L'article 1er de ce décret, précise qu'il s'agit d'un établissement public national à caractère administratif ; l'article 2 de ce même décret définit en trois alinéas l'objet de cet établissement public.

Il est également précisé que cet établissement est placé sous la tutelle du Ministre de l'industrie et de la recherche. Les critères de la création d'un établissement public sont réunis : précision de l'étendue nationale de son activité, détermination da la tutelle administrative et définition de son objet ou spécialité.

Enfin un décret du 23 mars 1978 viendra dans son article 1er compléter et préciser la définition de l'objet des activités de cet établissement public.

Cette mission de l'établissement public, si elle a un objet particulier qui constitue sa spécialité, ne comporte pas quant à la nature de son action des aspects originaux : il s'agit d'une part de recherche et de documentation et d'autre part de diffusion d'information et d'incitation. Dans la discussion nous verrons que cette mission est analogue à celle de plusieurs autres établissements publics existant antérieurement.

III. Créé par décret du 29 novembre 1974 modifié par décret du 23 mars 1978, l'agence pour les économies d'énergie ne paraissait pas constituer une catégorie nouvelle au sens de l'article 34 de la Constitution et le Gouvernement qui a l'intention d'après la note jointe à la saisine, de supprimer l'agence et de créer un nouvel établissement public pour la maîtrise de l'énergie doté de moyens accrus, aurait pu procéder à cette suppression ou modification par voie réglementaire si la loi du 19 juillet 1977 n'était pas intervenue.

IV. En effet en fin de session parlementaire en juin 1977, le Gouvernement dépose, avec procédure d'urgence, en première lecture devant le Sénat un projet de loi "concernant certains contrats de fournitures et d'exploitation de chauffage et relatif (sic) aux économies d'énergie".
L'objet de la loi est limité à la modification de quelques dispositions de la loi de base en la matière du 29 octobre 1974 ; au Sénat procédure d'urgence ; loi votée sans opposition ni modification ou amendement.
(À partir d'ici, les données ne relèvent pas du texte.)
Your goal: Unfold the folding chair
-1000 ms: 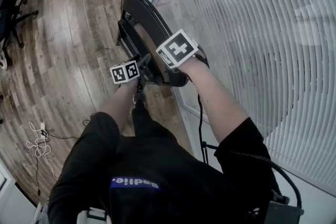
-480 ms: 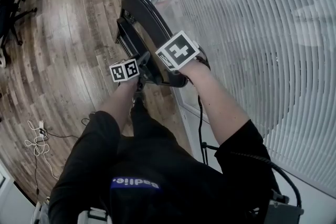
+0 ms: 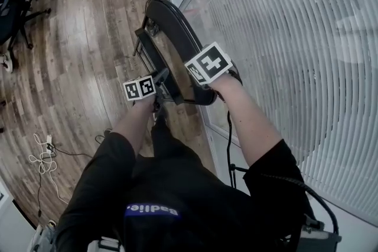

A l'assemblée nationale le 28 juin 1977, les députés avant d'adopter le texte de la loi, vont voter, après un curieux dialogue entre le représentant du Gouvernement et les rapporteurs ou intervenants témoignant de la part des uns et des autres d'autant d'intentions louables que d'une totale ignorance du droit constitutionnel et de la procédure législative, trois articles nouveaux avant l'article I° du projet de loi.

Le premier fait obligation au Gouvernement de déposer avant le 1er octobre 1977 un projet de loi complémentaire relatif aux économies d'énergie.

Le deuxième crée un comité consultatif interprofessionnel pour les économies d'énergie.

Le troisième, le seul, dont la nature juridique est soumise à l'appréciation du Conseil est ainsi conçu ;
"l'agence pour les économies d'énergie est un établissement public à caractère industriel et commercial". Il faut observer que ces trois articles résultent d'amendements adoptés en commission : en séance le rapporteur a estimé ne pas pouvoir les retirer à la demande du Gouvernement. Lors de la discussion du premier, le caractère inconstitutionnel de l'injonction au Gouvernement a été soulevé assez timidement par le représentant de la commission des lois, mais le rapporteur ayant rappelé que l'Assemblée avait déjà, à plusieurs reprises "émis des voeux sous forme d'amendement" (sic) il a été adopté.
A propos du second le secrétaire d'Etat a bien opposé la nature réglementaire de la disposition mais sous une forme curieusement dubitative, il dit : " l'effet de la création relève plus du domaine réglementaire que du domaine législatif" mais il n'oppose pas l'irrecevabilité de l'article 41 et malgré ses observations l'amendement est adopté.
Le troisième amendement qui deviendra l'article 3 soumis à notre examen est présenté par le rapporteur M. Guermeur comme ayant pour objet de changer la nature juridique de l'agence

Il précise sa pensée en soulignant qu'au jour de la discussion "l'agence est actuellement un organisme administratif" et qu'il est proposé de la transformer en établissement public à caractère industriel et commercial. Le secrétaire d'Etat répond au rapporteur sans relever l'erreur soumise et la confusion qui paraît exister dans l'esprit des auteurs de l'amendement entre le caractère d'un établissement public et sa nature juridique cette dernière ne changeant pas si le caractère se transforme d'administratif en industriel et commercial. Le secrétaire d'Etat, cette fois, affirme bien que cette transformation soit du domaine réglementaire et non du domaine législatif et il demande expressément à l'Assemblée nationale de ne pas voter l'amendement.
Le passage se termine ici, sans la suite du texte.